- **YOUR GOAL**
How does the data below read from its first line through the line containing "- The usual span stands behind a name"? Print those lines exactly.

- **MATERIAL TO PROCESS**
· · · · ·
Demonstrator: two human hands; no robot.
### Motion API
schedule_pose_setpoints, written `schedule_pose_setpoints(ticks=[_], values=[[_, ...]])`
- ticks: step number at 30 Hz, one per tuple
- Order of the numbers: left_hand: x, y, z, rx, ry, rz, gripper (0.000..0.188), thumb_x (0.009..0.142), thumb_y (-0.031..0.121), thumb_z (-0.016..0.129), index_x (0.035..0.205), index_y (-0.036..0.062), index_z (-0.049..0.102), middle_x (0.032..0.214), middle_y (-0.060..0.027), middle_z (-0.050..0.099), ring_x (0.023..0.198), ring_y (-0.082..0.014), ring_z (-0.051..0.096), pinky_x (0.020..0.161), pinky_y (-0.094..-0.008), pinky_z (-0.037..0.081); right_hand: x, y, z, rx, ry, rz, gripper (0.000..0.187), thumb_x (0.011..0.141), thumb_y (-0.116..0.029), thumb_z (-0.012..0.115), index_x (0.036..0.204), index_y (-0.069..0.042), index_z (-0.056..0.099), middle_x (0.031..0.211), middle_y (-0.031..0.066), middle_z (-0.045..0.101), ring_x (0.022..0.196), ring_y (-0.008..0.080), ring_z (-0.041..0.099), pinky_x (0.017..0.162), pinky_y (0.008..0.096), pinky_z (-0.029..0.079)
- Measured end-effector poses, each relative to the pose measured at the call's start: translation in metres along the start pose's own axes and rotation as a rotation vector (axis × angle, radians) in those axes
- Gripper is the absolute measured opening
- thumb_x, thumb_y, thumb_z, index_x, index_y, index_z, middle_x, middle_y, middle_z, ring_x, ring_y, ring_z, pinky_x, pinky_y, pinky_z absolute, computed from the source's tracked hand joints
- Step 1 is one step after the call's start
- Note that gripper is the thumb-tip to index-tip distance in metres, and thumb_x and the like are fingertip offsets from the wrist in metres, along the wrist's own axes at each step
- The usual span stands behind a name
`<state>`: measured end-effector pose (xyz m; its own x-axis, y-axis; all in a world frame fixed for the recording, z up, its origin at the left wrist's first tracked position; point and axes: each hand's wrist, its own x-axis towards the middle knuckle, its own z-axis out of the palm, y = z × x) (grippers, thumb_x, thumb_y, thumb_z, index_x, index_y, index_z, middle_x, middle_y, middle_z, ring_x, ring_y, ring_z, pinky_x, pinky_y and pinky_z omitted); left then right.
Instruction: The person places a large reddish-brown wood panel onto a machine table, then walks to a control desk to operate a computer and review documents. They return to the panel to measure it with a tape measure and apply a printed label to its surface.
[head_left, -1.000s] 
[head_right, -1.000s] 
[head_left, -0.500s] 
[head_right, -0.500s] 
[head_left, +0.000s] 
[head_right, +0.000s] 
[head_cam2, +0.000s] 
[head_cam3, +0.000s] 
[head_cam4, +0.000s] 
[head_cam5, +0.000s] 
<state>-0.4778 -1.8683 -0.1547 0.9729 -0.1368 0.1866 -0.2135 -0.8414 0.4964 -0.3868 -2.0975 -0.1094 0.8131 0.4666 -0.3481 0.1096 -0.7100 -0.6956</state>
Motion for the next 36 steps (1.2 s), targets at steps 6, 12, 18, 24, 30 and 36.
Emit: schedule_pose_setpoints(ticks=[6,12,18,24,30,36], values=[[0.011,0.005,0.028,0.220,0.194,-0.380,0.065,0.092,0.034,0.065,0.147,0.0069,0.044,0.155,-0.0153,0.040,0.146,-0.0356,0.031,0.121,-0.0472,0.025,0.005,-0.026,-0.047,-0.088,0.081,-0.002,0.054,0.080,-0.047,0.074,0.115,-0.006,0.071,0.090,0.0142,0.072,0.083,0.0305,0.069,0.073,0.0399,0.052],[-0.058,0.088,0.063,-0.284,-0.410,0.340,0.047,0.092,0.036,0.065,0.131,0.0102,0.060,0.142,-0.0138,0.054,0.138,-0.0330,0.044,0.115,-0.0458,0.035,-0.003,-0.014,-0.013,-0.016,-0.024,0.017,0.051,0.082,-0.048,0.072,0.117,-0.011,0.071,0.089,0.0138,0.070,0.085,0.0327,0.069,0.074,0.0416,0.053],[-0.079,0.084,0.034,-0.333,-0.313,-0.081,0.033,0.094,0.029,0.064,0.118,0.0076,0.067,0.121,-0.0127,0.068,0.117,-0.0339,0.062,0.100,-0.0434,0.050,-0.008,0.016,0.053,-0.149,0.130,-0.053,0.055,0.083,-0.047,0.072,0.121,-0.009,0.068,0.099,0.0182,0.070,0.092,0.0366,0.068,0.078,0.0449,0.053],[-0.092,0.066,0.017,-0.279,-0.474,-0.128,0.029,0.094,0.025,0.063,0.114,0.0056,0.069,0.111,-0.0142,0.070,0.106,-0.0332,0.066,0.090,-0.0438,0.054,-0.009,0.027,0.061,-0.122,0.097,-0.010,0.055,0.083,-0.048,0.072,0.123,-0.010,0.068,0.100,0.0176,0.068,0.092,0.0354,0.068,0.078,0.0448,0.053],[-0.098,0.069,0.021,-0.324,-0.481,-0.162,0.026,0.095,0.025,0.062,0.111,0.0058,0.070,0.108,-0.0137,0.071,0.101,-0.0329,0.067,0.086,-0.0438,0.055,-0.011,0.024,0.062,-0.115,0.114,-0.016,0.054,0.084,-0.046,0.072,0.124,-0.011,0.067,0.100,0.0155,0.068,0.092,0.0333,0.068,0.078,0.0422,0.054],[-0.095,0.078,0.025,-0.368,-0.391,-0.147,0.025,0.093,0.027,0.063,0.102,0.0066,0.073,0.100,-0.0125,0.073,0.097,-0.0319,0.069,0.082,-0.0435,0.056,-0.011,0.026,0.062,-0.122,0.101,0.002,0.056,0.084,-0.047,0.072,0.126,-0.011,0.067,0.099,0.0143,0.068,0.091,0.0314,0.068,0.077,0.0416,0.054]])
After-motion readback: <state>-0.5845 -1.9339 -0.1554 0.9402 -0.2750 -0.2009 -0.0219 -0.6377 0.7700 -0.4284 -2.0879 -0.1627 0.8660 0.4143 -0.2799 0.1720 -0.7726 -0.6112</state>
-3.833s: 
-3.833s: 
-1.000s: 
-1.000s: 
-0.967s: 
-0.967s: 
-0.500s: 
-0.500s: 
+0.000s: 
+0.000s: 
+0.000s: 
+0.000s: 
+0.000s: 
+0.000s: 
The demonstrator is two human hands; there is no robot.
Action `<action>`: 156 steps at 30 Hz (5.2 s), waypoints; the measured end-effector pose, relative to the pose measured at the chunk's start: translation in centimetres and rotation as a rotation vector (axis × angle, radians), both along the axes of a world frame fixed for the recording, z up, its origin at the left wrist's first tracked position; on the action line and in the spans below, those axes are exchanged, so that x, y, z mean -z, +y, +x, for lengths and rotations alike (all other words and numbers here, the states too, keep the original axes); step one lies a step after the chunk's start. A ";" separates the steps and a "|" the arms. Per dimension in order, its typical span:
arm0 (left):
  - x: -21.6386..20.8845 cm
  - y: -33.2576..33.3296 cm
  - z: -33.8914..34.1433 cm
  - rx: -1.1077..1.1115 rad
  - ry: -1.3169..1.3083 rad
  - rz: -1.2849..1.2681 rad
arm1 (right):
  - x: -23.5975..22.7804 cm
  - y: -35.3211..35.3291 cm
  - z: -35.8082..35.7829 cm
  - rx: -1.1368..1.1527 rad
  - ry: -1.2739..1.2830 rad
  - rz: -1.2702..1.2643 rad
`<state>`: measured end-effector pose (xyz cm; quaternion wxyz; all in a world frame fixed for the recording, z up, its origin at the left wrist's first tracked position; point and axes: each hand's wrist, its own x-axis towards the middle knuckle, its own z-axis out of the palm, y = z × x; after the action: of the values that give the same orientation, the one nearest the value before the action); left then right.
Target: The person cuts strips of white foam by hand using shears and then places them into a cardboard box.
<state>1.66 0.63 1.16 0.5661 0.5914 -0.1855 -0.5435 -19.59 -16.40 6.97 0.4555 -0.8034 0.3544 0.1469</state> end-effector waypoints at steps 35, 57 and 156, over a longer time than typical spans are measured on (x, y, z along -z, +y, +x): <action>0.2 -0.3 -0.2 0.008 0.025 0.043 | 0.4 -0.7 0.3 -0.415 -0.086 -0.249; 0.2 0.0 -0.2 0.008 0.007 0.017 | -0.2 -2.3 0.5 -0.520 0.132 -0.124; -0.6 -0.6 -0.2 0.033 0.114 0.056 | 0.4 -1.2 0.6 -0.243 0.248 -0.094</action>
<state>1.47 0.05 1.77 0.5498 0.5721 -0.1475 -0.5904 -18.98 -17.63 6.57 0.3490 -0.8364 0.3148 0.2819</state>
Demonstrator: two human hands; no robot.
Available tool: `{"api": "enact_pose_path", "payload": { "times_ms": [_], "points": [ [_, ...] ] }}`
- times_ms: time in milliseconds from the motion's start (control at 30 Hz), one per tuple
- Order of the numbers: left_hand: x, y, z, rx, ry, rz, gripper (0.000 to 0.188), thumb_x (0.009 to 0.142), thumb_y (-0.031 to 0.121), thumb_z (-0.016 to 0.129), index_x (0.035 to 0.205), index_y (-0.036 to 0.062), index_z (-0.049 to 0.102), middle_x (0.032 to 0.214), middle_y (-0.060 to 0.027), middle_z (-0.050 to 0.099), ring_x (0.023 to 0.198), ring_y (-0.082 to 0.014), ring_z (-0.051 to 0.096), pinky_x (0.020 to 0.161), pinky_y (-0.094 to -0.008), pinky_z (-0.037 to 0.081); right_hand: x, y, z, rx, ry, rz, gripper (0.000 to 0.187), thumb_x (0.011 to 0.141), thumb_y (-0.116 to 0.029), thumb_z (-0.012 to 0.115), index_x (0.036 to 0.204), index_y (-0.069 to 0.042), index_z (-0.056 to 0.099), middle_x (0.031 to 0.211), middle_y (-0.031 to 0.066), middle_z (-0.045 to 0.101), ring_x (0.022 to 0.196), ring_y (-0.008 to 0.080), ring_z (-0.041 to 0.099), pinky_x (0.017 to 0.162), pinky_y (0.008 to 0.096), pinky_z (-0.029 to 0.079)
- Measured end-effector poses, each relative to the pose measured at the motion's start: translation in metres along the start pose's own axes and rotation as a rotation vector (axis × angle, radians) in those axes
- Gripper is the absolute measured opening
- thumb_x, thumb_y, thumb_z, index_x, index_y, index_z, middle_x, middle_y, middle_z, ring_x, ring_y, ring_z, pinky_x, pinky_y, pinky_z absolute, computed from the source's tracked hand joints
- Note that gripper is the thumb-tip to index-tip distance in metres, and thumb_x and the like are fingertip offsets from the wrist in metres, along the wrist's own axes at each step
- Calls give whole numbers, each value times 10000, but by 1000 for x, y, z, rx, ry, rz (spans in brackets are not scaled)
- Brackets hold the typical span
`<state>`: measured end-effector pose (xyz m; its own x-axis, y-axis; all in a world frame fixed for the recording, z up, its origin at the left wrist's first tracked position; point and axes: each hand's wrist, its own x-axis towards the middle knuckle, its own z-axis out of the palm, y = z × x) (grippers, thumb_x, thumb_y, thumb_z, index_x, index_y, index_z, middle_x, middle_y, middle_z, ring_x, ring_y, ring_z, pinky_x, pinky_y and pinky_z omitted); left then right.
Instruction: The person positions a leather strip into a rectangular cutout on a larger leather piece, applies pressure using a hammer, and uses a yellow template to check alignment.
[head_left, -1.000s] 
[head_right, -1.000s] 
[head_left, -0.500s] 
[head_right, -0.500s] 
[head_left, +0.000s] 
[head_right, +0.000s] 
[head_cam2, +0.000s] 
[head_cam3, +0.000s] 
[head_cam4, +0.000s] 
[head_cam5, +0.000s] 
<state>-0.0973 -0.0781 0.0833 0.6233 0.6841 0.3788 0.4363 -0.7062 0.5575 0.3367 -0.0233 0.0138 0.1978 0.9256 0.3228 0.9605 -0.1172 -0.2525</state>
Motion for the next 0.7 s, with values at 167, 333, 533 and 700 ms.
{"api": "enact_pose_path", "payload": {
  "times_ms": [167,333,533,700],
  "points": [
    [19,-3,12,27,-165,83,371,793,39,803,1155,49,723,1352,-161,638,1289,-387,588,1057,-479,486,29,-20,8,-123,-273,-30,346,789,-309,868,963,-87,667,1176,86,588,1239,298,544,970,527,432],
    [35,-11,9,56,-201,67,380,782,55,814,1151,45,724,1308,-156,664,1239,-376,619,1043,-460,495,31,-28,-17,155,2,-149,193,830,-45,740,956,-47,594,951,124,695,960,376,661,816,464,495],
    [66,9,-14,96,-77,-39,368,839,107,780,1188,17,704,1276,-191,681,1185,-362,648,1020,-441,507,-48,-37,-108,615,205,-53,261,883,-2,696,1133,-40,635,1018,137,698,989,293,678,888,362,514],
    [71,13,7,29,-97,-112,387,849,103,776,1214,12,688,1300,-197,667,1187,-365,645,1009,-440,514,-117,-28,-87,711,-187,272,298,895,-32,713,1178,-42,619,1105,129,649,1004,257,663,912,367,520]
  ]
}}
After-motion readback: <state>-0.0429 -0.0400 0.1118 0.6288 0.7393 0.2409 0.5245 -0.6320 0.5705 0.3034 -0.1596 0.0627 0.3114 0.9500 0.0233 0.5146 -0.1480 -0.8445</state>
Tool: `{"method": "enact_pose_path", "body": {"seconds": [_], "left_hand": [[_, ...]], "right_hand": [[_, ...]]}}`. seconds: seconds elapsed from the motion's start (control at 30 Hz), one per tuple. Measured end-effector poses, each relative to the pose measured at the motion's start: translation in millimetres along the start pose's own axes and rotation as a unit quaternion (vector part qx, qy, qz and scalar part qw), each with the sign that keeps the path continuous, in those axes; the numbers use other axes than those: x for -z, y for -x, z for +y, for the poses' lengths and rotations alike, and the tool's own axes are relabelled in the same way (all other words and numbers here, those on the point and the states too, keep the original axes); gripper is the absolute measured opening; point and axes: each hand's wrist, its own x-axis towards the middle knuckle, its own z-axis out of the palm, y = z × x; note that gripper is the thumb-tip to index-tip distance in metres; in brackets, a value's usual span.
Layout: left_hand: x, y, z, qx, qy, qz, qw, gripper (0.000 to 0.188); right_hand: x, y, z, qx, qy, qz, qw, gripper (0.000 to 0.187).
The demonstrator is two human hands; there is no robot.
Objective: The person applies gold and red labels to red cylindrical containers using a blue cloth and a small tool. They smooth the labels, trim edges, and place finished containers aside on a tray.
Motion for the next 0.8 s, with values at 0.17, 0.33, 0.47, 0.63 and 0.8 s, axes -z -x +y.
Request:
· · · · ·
- **RESPONSE BELOW**
Demonstrator: two human hands; no robot.
### Motion API
schedule_pose_setpoints, written `schedule_pose_setpoints(ticks=[_], values=[[_, ...]])`
- ticks: step number at 30 Hz, one per tuple
- Order of the numbers: left_hand: x, y, z, rx, ry, rz, gripper (0.000..0.188), thumb_x (0.009..0.142), thumb_y (-0.031..0.121), thumb_z (-0.016..0.129), index_x (0.035..0.205), index_y (-0.036..0.062), index_z (-0.049..0.102), middle_x (0.032..0.214), middle_y (-0.060..0.027), middle_z (-0.050..0.099), ring_x (0.023..0.198), ring_y (-0.082..0.014), ring_z (-0.051..0.096), pinky_x (0.020..0.161), pinky_y (-0.094..-0.008), pinky_z (-0.037..0.081); right_hand: x, y, z, rx, ry, rz, gripper (0.000..0.187), thumb_x (0.011..0.141), thumb_y (-0.116..0.029), thumb_z (-0.012..0.115), index_x (0.036..0.204), index_y (-0.069..0.042), index_z (-0.056..0.099), middle_x (0.031..0.211), middle_y (-0.031..0.066), middle_z (-0.045..0.101), ring_x (0.022..0.196), ring_y (-0.008..0.080), ring_z (-0.041..0.099), pinky_x (0.017..0.162), pinky_y (0.008..0.096), pinky_z (-0.029..0.079)
- Measured end-effector poses, each relative to the pose measured at the call's start: translation in metres along the start pose's own axes and rotation as a rotation vector (axis × angle, radians) in those axes
- Gripper is the absolute measured opening
- thumb_x, thumb_y, thumb_z, index_x, index_y, index_z, middle_x, middle_y, middle_z, ring_x, ring_y, ring_z, pinky_x, pinky_y, pinky_z absolute, computed from the source's tracked hand joints
- Step 1 is one step after the call's start
- Note that gripper is the thumb-tip to index-tip distance in metres, and thumb_x and the like are fingertip offsets from the wrist in metres, along the wrist's own axes at each step
- The usual span stands behind a name

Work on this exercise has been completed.